Every line with the string "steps" should be copied from the data.

> DATA TO USE:
_ _ _ _ _

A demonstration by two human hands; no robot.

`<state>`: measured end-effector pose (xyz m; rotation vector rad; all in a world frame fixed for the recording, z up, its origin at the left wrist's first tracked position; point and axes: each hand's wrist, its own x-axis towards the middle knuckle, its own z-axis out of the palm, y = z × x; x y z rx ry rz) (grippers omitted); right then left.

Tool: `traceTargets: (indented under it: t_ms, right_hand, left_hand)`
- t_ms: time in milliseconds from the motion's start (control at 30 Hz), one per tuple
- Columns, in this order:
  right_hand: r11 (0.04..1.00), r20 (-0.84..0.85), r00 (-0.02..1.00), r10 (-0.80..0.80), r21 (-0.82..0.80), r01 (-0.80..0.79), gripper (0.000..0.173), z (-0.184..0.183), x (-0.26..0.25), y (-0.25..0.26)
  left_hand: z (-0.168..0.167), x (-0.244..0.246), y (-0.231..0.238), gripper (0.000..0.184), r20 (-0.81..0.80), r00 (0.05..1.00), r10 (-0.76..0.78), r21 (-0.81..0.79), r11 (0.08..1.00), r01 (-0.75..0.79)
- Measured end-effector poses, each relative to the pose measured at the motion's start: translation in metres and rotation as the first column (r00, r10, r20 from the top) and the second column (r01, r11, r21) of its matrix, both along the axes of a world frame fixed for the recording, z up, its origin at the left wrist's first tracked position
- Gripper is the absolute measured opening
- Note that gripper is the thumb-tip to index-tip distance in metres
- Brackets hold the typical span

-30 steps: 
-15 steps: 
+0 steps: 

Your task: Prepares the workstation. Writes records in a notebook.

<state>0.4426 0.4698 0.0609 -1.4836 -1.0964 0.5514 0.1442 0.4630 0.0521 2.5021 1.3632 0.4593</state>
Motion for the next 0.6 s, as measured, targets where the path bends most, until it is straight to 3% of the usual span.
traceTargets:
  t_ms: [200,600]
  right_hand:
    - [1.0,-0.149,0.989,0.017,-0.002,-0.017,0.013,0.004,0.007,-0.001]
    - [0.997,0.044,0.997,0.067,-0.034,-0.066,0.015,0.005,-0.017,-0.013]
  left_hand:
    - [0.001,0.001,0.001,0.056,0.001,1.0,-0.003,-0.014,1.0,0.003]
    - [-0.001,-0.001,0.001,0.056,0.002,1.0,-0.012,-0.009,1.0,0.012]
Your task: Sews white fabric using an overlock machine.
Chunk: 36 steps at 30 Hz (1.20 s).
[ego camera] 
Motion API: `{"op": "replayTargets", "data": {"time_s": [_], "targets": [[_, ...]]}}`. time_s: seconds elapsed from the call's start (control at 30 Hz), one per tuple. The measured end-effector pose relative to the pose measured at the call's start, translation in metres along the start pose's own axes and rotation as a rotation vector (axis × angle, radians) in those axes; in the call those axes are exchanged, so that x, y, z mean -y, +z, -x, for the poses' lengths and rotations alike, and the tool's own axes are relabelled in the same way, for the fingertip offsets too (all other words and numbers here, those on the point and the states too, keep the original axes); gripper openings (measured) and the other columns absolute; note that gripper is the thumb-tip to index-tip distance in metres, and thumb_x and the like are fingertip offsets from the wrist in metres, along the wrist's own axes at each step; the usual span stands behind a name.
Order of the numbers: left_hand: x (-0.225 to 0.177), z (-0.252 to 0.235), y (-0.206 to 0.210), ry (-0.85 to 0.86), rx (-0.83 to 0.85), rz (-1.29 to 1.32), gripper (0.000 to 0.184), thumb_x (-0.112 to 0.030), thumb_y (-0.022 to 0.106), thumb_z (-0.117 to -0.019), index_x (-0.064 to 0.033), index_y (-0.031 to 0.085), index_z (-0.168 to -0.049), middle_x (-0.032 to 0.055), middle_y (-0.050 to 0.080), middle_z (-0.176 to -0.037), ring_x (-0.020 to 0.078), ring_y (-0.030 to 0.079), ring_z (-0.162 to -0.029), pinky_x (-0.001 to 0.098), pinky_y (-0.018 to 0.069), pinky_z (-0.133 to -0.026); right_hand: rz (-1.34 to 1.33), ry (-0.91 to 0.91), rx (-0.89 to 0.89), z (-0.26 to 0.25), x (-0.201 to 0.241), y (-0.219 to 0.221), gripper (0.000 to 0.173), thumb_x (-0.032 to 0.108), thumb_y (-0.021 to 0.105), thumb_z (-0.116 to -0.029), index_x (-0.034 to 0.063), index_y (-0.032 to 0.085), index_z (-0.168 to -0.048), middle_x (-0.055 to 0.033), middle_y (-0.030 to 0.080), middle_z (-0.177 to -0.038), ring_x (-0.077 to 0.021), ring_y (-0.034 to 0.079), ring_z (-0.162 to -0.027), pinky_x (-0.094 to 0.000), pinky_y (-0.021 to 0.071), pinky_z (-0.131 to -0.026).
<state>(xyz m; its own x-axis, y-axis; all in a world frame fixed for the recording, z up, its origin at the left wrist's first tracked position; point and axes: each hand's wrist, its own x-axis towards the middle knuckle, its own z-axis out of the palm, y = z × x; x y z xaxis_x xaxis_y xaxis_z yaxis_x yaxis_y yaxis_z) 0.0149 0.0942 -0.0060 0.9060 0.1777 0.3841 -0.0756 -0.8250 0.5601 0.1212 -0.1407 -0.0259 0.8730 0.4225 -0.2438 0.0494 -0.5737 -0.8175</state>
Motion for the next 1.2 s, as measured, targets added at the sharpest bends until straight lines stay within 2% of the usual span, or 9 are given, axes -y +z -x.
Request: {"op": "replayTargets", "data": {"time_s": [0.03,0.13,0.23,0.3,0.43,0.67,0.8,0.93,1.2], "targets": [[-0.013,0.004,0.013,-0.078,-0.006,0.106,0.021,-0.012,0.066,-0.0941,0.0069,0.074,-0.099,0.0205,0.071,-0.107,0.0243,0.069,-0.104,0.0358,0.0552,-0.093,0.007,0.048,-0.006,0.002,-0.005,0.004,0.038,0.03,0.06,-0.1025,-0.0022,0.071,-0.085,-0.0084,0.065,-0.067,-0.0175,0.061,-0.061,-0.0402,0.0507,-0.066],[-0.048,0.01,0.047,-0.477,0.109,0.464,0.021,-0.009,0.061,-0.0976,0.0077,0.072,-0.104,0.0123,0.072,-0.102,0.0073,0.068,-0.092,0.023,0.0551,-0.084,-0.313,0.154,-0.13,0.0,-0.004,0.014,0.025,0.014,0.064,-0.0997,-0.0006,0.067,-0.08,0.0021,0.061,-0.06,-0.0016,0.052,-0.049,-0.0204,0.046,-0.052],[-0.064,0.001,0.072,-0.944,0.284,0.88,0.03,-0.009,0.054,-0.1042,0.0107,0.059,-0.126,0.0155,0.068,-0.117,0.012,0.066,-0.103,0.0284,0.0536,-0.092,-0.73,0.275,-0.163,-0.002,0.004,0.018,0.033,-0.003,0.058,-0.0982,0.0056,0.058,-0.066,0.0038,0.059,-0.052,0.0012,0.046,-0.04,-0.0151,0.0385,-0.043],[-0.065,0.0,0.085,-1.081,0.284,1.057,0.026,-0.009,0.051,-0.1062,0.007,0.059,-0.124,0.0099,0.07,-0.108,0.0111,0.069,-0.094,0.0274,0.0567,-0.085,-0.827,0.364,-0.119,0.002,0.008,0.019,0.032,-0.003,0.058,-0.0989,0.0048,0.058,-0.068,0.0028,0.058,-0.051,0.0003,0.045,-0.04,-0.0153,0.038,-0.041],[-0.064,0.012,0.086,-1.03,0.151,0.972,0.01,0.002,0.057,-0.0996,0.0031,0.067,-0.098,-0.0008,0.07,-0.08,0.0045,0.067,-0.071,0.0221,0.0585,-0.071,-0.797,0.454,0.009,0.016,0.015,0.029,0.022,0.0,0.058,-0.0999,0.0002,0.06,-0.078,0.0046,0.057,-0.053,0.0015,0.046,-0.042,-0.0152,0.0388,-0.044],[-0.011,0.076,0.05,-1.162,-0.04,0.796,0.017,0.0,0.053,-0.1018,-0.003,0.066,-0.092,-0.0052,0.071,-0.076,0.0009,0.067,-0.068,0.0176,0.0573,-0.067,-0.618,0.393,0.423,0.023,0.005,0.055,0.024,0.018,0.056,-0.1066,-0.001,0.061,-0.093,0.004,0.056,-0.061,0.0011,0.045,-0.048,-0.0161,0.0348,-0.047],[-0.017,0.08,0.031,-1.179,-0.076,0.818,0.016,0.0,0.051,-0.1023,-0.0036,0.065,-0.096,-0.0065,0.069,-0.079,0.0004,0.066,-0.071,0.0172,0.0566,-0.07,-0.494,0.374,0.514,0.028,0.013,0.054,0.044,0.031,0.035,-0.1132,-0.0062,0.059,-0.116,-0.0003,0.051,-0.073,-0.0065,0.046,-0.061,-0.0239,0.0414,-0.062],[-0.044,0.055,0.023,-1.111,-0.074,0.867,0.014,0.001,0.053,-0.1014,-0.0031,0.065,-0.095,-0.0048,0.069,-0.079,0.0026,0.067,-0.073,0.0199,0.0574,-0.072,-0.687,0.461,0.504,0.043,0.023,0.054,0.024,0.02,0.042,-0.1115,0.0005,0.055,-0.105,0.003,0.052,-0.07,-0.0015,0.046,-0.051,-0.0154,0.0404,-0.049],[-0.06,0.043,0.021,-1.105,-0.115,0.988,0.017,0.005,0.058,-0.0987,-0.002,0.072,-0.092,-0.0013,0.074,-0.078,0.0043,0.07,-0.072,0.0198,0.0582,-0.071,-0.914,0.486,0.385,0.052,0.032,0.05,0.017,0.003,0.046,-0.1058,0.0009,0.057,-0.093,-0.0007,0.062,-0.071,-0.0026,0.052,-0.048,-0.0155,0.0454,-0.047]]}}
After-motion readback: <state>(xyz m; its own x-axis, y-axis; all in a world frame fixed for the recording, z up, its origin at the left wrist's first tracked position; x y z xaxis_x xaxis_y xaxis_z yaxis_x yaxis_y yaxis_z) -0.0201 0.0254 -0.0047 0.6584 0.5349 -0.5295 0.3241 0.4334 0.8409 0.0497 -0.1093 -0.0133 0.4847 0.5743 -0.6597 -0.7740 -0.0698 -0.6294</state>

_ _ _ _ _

> RESPONSE AREA:
-30 steps: 
-15 steps: 
+0 steps: 
Chunk: 36 steps at 30 Hz (1.20 s).

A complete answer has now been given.